[Name of defendant] has decided to represent [himself] [herself] in this trial and not to use the services of a lawyer. [He] [She] has a constitutional right to do that. [His] [Her] decision has no bearing on whether [he] [she] is guilty or not guilty, and it must not affect your consideration of the case.
Because [name of defendant] has decided to act as [his] [her] own lawyer, you will hear [him] [her] speak at various times during the trial. [He] [She] may make an opening statement and closing argument and may ask questions of witnesses, make objections, and argue legal issues to the court. I want to remind you that when [name of defendant] speaks in these parts of the trial, [he] [she] is acting as a lawyer in the case, and [his] [her] words are not evidence. The only evidence in this case comes from witnesses who testify under oath on the witness stand and from exhibits that are admitted.
Comment
A defendant has a constitutional right to waive his or her Sixth Amendment right to assistance of counsel and proceed pro se. Faretta v. California, 422 U.S. 806 (1975). This instruction informs the jury of the defendant’s choice to proceed pro se and directs the jury to treat the words spoken by the defendant while functioning as counsel like those of any other lawyer and not to treat them as evidence in the case.
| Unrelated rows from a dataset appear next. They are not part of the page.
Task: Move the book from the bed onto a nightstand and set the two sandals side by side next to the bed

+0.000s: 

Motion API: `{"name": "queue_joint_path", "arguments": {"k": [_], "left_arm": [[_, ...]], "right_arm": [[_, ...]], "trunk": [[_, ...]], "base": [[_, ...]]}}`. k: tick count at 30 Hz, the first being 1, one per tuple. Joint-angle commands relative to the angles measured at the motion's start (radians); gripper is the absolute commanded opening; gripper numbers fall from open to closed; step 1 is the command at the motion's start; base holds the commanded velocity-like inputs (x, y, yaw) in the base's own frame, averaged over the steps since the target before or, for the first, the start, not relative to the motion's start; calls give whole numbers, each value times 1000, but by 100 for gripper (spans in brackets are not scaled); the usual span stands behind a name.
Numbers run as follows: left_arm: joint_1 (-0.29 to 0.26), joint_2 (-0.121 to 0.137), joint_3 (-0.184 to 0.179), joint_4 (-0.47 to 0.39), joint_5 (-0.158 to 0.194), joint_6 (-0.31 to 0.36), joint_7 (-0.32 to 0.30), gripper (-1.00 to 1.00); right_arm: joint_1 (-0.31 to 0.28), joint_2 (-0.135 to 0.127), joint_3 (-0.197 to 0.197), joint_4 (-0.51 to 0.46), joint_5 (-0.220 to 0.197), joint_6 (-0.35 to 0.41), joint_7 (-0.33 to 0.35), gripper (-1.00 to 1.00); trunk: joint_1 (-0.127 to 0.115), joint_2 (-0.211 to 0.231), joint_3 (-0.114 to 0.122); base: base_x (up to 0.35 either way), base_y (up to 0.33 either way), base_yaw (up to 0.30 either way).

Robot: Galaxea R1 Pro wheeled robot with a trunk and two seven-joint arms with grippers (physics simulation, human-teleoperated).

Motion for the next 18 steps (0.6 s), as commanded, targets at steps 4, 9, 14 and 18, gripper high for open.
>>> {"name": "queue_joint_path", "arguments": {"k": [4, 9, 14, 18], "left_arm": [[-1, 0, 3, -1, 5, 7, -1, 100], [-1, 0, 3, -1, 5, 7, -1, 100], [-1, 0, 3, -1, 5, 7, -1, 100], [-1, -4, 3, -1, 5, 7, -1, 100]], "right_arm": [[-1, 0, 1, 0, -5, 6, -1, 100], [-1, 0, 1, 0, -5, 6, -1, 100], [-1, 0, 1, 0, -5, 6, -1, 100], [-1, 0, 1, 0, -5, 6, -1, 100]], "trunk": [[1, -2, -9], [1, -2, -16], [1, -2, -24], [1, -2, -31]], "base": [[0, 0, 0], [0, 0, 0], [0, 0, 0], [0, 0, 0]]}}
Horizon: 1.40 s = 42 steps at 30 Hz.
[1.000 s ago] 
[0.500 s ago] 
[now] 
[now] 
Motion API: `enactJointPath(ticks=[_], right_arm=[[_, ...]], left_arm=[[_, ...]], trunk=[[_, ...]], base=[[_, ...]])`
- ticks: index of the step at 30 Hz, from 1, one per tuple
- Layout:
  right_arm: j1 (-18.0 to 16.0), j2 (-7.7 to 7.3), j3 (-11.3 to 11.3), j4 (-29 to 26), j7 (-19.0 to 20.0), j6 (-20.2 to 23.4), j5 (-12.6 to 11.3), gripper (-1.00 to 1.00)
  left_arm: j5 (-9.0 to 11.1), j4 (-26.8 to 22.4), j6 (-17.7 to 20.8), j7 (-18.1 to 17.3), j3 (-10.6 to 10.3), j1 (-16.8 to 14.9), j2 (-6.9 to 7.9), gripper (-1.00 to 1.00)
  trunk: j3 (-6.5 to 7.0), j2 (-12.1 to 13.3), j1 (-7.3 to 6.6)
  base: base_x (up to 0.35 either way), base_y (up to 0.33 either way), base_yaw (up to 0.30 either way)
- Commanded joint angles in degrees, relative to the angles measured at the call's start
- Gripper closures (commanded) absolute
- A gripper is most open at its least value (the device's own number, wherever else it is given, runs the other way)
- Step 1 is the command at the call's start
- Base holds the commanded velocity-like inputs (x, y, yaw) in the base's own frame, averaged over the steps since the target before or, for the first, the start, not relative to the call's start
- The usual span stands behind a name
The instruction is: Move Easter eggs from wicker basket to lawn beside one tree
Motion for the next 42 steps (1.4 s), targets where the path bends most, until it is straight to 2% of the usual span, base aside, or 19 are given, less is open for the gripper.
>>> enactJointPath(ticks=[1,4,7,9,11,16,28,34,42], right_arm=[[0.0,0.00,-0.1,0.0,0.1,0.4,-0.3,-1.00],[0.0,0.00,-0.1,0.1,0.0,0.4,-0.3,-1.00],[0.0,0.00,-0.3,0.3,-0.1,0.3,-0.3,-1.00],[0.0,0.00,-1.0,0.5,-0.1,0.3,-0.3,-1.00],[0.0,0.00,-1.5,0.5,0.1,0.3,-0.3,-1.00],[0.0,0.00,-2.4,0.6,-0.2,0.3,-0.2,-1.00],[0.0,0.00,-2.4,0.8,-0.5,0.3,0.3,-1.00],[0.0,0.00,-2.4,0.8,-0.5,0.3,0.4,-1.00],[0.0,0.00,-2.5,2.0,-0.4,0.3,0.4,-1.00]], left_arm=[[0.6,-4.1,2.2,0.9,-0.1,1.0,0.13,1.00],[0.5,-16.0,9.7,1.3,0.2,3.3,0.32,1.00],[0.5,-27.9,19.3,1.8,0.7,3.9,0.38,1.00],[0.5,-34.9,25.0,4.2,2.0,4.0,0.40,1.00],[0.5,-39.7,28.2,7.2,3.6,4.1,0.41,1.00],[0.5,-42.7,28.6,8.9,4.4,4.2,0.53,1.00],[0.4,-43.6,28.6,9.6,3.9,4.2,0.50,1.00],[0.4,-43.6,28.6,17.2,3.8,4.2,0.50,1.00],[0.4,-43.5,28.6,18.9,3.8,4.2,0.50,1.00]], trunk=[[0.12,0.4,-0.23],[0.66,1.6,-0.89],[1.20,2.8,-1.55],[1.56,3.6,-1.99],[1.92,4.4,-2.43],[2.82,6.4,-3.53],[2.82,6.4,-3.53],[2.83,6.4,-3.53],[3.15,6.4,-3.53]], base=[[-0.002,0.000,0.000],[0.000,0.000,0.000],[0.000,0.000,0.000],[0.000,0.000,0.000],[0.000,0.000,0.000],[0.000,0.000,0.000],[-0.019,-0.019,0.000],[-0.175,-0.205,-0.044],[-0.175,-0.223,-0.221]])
This Instruction is modeled on the Third Circuit’s Criminal Jury Instruction § 1.18, which is similar to the Eighth Circuit’s Criminal Jury Instruction § 2.23. The Eighth Circuit’s model also includes the following paragraph that may be added when the court has appointed standby counsel:
Although [name of defendant] has chosen to represent [himself] [herself], the court has appointed [name of standby counsel] to assist [name of defendant] as standby counsel. This is a standard procedure. [Name of standby counsel] may [confer with [name of defendant]] [,] [make an opening statement] [,] [question witnesses] [,] [make objections] [and] [or] [argue legal issues to the court]. Just as when [name of defendant] speaks in [this part] [these parts] of the trial, when [name of standby counsel] speaks in [this part] [these parts] of the trial, [his] [her] words are not evidence.]
Eighth Circuit, Criminal Jury Instruction § 2.23 (formatting modified).